Em termos mais simples:
Imagine que você deixou um objeto com um amigo para que ele o guardasse ou levasse a algum lugar. Se esse amigo, em vez de cumprir a sua parte e entregar o objeto a quem de direito, usa de um artifício enganoso (fraude) para se apropriar definitivamente desse objeto, ele comete o crime previsto neste artigo.
Pontos chave:
- Objeto do crime: Coisa alheia móvel (qualquer bem que não pertence ao agente e que pode ser movido).
- Condição: A coisa deve ter sido confiada ao agente ou estar em sua posse com a obrigação de entregá-la a outra pessoa.
- Modo de execução: Mediante fraude (engano, ardil, meio falso para induzir alguém a erro).
- Resultado: Apropriação indevida da coisa.

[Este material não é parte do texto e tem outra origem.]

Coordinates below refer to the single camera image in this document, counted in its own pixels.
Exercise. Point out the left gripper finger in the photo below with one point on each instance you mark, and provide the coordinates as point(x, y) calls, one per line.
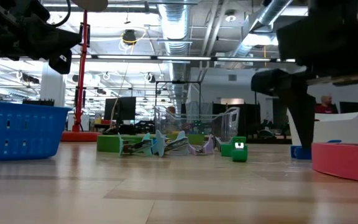
point(61, 62)
point(51, 40)

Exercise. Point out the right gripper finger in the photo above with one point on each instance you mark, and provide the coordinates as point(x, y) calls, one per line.
point(300, 109)

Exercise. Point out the green toy block with eye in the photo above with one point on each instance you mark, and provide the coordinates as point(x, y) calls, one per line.
point(239, 155)

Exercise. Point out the large green tape roll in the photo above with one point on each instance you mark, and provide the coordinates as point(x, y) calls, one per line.
point(107, 143)

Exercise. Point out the lilac staple remover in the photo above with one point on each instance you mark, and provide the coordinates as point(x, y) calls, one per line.
point(209, 148)

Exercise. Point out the light blue staple remover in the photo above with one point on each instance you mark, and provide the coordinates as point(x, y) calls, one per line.
point(160, 144)

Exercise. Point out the dark desk monitor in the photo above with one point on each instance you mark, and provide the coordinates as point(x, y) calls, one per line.
point(350, 107)

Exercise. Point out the person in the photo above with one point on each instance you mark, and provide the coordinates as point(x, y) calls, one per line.
point(325, 100)
point(171, 109)

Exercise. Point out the white building column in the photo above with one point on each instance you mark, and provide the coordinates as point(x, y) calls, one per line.
point(52, 90)

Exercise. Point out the red desk lamp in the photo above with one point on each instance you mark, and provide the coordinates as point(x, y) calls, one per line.
point(80, 93)

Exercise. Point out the white plastic bin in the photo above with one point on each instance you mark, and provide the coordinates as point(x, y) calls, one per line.
point(337, 130)

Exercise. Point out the black ridged box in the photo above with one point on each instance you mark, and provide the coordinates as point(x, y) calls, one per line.
point(38, 102)

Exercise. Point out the black ceiling-mounted device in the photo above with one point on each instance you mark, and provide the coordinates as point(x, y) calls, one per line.
point(129, 36)

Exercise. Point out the clear plastic bin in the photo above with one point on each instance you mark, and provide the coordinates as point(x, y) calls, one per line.
point(225, 124)

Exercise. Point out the black computer monitor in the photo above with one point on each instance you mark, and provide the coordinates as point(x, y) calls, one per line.
point(123, 109)

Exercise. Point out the blue plastic basket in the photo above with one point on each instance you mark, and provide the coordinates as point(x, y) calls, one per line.
point(17, 130)

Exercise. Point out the silver slanted ventilation duct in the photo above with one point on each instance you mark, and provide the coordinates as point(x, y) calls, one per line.
point(270, 14)

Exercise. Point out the black metal gantry frame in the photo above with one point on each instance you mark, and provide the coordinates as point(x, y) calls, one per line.
point(178, 82)

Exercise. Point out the silver corrugated ventilation duct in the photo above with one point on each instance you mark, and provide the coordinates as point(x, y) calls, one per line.
point(174, 21)

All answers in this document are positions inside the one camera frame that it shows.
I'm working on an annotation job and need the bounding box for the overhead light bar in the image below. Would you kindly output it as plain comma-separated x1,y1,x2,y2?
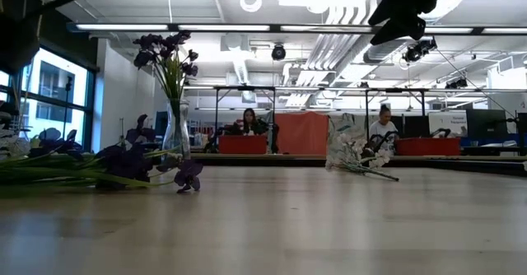
67,21,527,36

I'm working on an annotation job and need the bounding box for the person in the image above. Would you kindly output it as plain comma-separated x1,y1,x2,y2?
236,107,269,138
368,104,400,157

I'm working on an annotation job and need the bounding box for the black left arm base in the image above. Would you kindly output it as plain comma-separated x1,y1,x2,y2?
0,109,14,130

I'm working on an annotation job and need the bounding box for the orange cloth panel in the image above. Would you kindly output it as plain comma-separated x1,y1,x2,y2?
273,110,330,157

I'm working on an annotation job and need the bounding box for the white patterned cloth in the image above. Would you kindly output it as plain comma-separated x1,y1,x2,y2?
328,113,356,144

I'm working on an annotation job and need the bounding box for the black tripod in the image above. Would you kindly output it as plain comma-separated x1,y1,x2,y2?
118,117,128,148

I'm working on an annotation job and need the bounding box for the purple flower bunch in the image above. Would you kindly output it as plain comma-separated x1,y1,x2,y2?
132,30,200,103

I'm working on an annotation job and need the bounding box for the black overhead camera rig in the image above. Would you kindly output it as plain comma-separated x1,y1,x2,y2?
402,37,438,64

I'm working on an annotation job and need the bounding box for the red plastic bin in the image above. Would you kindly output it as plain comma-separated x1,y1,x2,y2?
217,134,268,156
394,137,462,157

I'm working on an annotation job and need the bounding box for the white coiled cable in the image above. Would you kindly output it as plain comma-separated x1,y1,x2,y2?
239,0,264,14

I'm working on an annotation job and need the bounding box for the black metal table frame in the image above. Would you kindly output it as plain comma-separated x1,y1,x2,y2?
212,85,277,144
363,86,428,141

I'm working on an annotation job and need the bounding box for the black computer monitor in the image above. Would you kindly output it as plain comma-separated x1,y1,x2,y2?
465,109,509,140

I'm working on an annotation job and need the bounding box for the black round ceiling camera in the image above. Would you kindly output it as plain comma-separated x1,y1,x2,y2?
271,43,287,62

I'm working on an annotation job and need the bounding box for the white printed sign board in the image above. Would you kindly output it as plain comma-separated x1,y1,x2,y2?
427,110,469,137

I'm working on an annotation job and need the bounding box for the black pole stand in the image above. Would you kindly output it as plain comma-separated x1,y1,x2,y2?
60,75,74,141

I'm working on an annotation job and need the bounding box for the clear glass vase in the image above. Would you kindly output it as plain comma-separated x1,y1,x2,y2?
161,99,192,169

- Diferença importante: O crime ocorre quando a apropriação é feita sem que a coisa tenha sido efetivamente recebida pelo agente de outra pessoa que a detinha com a mesma obrigação de entrega. Se o agente já recebeu a coisa de quem a detinha com a obrigação de entrega, o crime seria outro (como apropriação indébita).
Exemplo prático:
Um motorista de entrega recebe um pacote para levar a um cliente. No caminho, em vez de entregar o pacote, o motorista inventa uma história para o remetente, dizendo que o pacote foi roubado, mas, na verdade, ele o vendeu para si mesmo. Nesse caso, ele usou de fraude para se apropriar da coisa que lhe foi confiada para entrega.
Natureza do crime:
Este crime protege o patrimônio e a confiança depositada em relações de guarda ou transporte de bens. A fraude é o elemento central que distingue este crime de outras formas de apropriação.
Pena:
A pena prevista é de reclusão, de um a cinco anos, e multa. A gravidade da pena reflete a reprovabilidade da conduta que utiliza do engano para lesar o patrimônio alheio.
É fundamental entender a nuance deste artigo para diferenciar a fraude na entrega da coisa de outros crimes relacionados à apropriação de bens, como a apropriação indébita.